Malcolm Gladwell, el autor de La inteligencia Intuitiva, estará en Bogotá, donde comenzarán a promoverse las llamadas "citas rápidas".
Para el escritor y periodista, estas citas (l0 minutos para enamorarse), hacen parte del ejercicio de la inteligencia intuitiva. Si un hombre o una mujer debe decidir si quiere volver a ver una persona, no necesita pasar con él/ella la noche entera: puede tomar la determinación en sólo unos minutos, a partir de unos datos registrados en el inconsciente.
Ahora bien, el procesamiento de esos registros no debe someterse a un método lógico y racional. Porque entonces la maquinaria de nuestro pensamiento funcionaría de otra manera, según el experimento realizado por dos profesores de la Universidad de Columbia. Pidieron a las parejas que explicaran sus decisiones y lo que parecía un ejercicio transparente se volvió un verdadero enredo.
El análisis de las "citas rápidas" es sólo uno de los aspectos que Gladwell desarrolla en su libro La inteligencia intuitiva, un tratado acerca de cómo pensamos sin pensar.
Y es que la reflexión sobre el extraño poder de las primeras impresiones -que recordemos, no tienen una segunda oportunidad-, se hizo patente la vez que fue detenido por la Policía de Nueva York. Caminaba por la Calle 14, en el centro de Manhattan, cuando tres agentes lo inmovilizaron. Gladwell se había dejado crecer el pelo como un adolescente, y había comenzado a encajar en el perfil de un tipo sospechoso. Lo paraban en su carro, lo requisaban en el aeropuerto, y ese día, lo confundieron con un violador. Le enseñaron un retrato hablado. Rápidamente descartó el parecido. Pero tenía la sospecha en la cabeza: "mi pelo ejercía, en la primera impresión que yo daba, un efecto que desbarataba cualquier otra impresión para atrapar al violador".

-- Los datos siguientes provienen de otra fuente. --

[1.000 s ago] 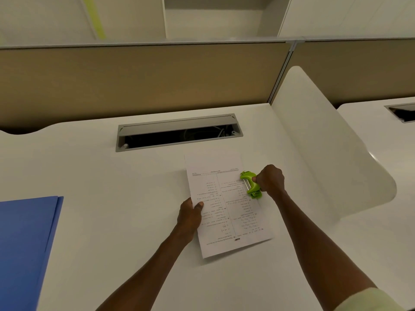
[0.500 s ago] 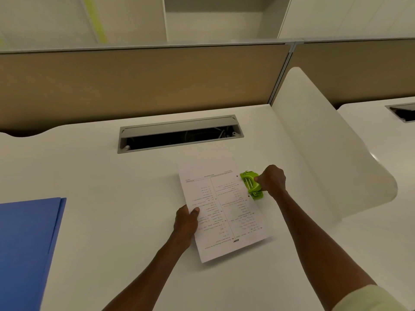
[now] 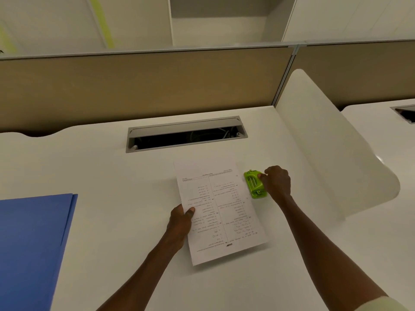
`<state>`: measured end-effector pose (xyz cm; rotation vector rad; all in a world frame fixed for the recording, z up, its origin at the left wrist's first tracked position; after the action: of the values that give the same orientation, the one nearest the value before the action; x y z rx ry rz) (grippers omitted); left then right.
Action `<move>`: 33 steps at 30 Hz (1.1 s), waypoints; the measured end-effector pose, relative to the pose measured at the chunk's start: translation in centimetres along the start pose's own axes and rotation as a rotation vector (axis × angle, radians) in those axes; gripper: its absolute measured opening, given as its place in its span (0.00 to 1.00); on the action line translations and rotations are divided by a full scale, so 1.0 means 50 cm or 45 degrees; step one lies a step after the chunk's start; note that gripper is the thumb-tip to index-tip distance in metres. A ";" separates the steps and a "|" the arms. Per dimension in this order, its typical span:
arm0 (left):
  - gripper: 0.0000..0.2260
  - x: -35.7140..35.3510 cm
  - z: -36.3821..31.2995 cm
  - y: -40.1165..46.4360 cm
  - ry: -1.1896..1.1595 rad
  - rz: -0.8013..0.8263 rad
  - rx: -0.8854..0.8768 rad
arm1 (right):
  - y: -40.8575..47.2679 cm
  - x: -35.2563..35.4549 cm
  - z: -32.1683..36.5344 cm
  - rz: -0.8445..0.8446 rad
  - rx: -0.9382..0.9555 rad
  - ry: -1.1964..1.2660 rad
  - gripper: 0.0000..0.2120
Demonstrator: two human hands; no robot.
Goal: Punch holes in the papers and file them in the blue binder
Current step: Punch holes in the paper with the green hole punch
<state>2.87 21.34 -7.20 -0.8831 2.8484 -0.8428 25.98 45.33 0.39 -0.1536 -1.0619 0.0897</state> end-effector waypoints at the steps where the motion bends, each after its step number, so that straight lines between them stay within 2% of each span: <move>1: 0.12 0.009 -0.002 -0.003 -0.008 0.003 -0.007 | -0.018 0.013 0.017 -0.102 0.115 0.043 0.10; 3: 0.11 0.033 -0.006 -0.010 -0.036 -0.001 -0.020 | -0.058 0.016 0.051 -0.140 0.272 0.167 0.10; 6: 0.09 0.069 -0.016 -0.021 -0.057 -0.013 -0.054 | -0.101 -0.040 0.082 0.130 0.360 0.232 0.15; 9: 0.09 0.098 -0.025 -0.031 -0.067 -0.020 -0.083 | -0.141 -0.104 0.085 0.405 0.251 0.456 0.18; 11: 0.10 0.116 -0.030 -0.039 -0.059 -0.020 -0.096 | -0.161 -0.139 0.083 0.499 0.165 0.561 0.18; 15: 0.11 0.153 -0.030 -0.051 0.005 -0.041 -0.113 | -0.186 -0.173 0.087 0.487 0.075 0.655 0.09; 17: 0.10 0.172 -0.027 -0.052 0.014 -0.087 -0.115 | -0.196 -0.186 0.088 0.455 0.040 0.651 0.07; 19: 0.06 0.194 -0.025 -0.053 0.022 -0.190 -0.123 | -0.206 -0.196 0.090 0.406 0.020 0.654 0.08; 25: 0.10 0.259 -0.024 -0.056 0.184 -0.567 -0.162 | -0.230 -0.230 0.108 0.377 -0.002 0.632 0.06; 33: 0.09 0.304 -0.024 -0.046 0.291 -0.771 -0.159 | -0.244 -0.265 0.143 0.399 0.064 0.547 0.08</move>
<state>-8.90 12.22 -3.26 -1.8314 2.8662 -0.8526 13.32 31.94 -5.55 -0.2796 -0.6005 0.3503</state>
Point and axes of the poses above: each hand's wrist, its own y-axis towards the middle knuckle, its own x-axis out of the back of the hand, z = x × y, the point moved 8 cm from there along y, towards the middle knuckle, and after that the axes turned 3 degrees about -x, right-handed, at the moved point
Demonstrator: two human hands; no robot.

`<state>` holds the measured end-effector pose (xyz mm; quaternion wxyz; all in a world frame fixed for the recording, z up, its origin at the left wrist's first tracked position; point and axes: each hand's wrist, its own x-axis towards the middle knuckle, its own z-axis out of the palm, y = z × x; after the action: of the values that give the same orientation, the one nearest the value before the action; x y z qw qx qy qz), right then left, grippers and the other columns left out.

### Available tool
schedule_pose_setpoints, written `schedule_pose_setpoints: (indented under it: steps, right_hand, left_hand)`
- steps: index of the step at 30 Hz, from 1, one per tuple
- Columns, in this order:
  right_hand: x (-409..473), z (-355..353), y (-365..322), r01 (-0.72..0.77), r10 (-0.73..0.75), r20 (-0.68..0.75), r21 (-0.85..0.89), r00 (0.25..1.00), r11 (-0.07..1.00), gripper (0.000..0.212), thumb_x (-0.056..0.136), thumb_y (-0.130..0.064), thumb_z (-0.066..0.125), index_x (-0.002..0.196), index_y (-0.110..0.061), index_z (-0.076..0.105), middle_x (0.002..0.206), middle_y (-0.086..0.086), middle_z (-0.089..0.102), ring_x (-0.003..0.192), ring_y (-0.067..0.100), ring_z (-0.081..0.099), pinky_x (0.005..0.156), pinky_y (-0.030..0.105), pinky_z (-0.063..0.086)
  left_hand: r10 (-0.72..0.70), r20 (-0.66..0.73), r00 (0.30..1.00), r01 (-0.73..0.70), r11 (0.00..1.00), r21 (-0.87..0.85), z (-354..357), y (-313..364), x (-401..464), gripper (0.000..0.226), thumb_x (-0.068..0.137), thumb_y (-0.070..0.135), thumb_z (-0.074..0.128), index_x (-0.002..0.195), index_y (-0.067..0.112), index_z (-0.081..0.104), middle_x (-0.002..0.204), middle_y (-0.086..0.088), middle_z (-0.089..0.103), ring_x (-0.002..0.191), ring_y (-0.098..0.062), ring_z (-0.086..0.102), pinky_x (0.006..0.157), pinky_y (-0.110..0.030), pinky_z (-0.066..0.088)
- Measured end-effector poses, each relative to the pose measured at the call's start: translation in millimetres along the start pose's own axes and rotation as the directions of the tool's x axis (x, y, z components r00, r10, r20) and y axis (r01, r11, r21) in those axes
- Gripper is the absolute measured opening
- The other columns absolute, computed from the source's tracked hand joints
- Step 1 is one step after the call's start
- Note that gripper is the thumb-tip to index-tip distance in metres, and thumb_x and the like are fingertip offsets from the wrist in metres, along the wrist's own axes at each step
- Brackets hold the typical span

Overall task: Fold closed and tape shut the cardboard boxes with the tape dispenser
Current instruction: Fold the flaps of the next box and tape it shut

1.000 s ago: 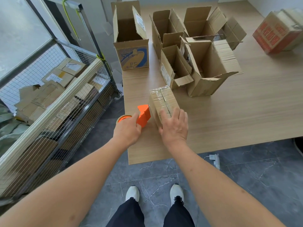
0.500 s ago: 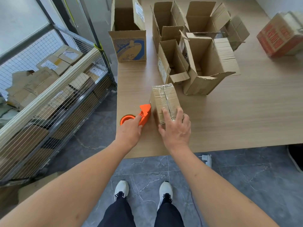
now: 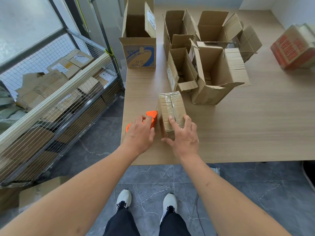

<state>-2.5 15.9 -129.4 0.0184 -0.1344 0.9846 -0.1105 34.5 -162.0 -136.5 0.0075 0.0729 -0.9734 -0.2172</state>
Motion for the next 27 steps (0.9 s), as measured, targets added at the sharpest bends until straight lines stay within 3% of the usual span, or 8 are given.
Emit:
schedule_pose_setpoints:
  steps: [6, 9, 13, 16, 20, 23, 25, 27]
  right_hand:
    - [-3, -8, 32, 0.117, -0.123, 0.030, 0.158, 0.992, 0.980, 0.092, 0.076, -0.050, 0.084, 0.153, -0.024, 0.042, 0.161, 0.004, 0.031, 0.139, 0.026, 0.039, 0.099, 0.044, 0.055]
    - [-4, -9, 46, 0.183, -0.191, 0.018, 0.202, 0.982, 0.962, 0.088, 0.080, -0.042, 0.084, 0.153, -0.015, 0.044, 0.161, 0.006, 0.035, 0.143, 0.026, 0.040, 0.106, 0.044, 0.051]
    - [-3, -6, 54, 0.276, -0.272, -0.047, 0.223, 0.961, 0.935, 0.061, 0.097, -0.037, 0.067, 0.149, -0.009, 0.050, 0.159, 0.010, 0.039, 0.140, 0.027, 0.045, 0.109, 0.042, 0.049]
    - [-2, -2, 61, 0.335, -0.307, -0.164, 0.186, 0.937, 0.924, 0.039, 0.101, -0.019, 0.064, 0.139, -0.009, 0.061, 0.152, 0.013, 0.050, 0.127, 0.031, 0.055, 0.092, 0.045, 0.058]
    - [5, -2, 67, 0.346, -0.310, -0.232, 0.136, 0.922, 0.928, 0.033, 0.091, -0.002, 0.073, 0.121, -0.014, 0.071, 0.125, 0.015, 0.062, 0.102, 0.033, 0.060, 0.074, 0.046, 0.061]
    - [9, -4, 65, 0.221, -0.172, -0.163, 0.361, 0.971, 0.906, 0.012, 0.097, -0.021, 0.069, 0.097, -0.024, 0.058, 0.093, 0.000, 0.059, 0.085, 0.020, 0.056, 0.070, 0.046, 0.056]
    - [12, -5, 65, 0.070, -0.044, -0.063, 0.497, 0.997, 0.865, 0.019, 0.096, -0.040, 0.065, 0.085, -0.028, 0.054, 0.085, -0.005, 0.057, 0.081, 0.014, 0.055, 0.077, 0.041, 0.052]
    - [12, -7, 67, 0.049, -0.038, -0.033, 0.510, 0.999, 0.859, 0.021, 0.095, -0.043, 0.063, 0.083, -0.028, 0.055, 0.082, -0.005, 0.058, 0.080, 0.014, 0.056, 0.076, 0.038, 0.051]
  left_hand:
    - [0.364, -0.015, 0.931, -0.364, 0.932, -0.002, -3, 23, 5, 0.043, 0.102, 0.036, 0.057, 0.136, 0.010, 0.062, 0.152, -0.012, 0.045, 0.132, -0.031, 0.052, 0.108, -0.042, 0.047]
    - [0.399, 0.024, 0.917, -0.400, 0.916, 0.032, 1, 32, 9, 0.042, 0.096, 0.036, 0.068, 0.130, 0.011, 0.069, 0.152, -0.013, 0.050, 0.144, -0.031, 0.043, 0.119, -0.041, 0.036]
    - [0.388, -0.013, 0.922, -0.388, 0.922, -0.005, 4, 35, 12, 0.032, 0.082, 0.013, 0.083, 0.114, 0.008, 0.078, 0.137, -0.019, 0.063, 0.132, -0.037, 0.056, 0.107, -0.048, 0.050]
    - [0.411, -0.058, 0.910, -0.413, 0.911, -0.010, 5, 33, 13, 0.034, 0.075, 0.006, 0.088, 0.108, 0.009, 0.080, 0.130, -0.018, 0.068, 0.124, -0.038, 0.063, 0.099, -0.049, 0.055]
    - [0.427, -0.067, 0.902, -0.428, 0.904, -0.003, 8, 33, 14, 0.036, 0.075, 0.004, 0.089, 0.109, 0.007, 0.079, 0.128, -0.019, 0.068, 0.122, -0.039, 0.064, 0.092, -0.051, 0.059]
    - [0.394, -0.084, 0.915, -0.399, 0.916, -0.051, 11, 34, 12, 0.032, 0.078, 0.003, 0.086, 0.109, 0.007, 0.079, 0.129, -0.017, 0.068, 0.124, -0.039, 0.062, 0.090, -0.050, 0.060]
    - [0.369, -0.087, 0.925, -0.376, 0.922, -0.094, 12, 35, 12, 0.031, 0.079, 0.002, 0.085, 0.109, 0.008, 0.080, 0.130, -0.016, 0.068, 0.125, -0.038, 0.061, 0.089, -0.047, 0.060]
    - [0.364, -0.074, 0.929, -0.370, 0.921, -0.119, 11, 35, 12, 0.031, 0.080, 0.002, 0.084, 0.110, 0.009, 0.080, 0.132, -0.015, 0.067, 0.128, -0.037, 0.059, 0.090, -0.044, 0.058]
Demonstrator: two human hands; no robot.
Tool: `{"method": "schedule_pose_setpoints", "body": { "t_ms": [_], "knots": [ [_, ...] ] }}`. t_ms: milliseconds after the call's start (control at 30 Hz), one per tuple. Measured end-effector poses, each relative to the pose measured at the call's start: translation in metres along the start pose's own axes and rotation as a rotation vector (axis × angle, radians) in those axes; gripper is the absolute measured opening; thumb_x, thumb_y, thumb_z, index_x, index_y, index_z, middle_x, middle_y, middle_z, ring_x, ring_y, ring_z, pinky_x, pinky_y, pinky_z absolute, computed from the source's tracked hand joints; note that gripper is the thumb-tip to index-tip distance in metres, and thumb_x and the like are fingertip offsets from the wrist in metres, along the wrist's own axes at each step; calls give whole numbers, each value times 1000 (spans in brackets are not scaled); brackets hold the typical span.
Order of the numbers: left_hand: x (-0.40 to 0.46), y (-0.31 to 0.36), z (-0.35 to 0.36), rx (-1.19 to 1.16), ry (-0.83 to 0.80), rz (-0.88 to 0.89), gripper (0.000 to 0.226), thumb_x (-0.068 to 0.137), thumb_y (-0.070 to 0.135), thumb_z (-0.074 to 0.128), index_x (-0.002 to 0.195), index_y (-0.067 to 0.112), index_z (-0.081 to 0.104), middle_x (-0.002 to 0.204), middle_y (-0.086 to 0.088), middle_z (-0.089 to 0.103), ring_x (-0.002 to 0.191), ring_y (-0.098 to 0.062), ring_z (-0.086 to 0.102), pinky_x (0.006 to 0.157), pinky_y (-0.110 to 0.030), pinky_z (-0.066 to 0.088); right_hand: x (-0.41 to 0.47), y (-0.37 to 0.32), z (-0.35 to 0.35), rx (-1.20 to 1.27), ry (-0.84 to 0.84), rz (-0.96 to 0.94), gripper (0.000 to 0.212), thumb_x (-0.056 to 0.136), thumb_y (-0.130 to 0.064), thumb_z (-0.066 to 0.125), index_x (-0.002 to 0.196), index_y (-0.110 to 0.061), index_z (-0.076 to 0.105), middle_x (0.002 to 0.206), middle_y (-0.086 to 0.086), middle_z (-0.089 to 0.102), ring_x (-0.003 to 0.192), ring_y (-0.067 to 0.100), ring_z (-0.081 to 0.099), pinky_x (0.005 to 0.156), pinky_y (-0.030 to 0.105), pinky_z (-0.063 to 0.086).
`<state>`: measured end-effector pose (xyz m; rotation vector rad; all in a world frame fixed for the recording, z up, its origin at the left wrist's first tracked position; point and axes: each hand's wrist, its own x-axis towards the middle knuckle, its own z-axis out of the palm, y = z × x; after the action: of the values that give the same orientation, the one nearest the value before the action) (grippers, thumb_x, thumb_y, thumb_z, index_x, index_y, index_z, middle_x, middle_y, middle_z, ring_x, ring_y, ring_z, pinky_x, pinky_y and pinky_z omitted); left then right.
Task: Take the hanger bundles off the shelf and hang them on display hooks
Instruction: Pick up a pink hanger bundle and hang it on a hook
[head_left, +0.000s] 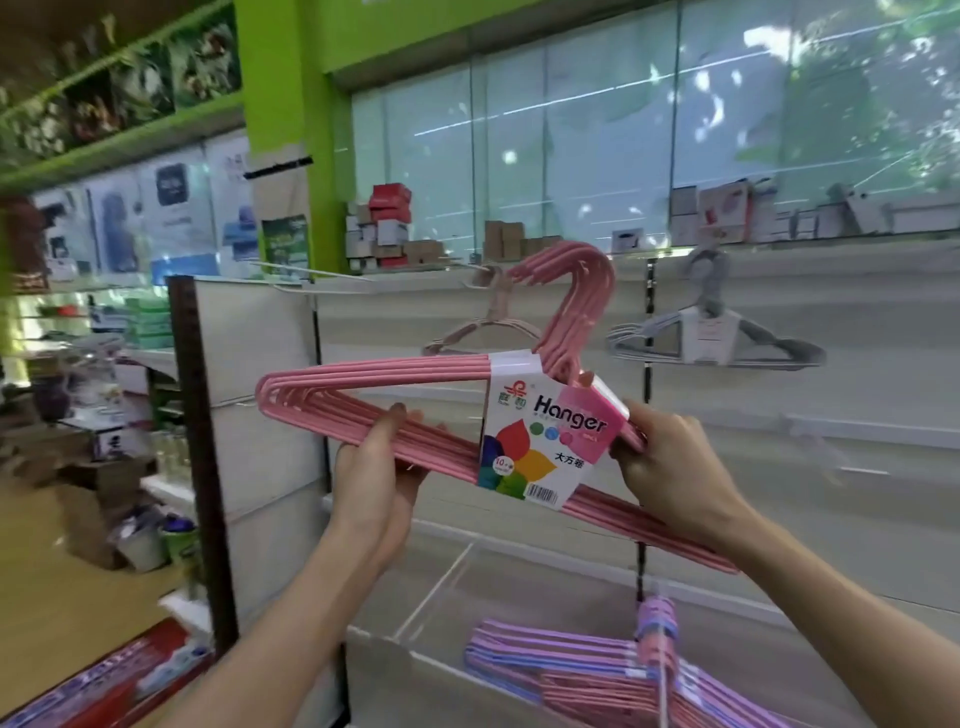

Su experiencia es el lado oscuro de las primeras impresiones. La inteligencia intuitiva tiene aspectos dignos de confianza. Gladwell cita muchos de ellos, y de los otros, encarándolos a una premisa incierta, que hace carrera en estos tiempos de la razón: que la calidad de nuestras decisiones está en proporción directa al tiempo que invirtamos en ellas y a la cantidad de información que aunemos antes de tomarlas.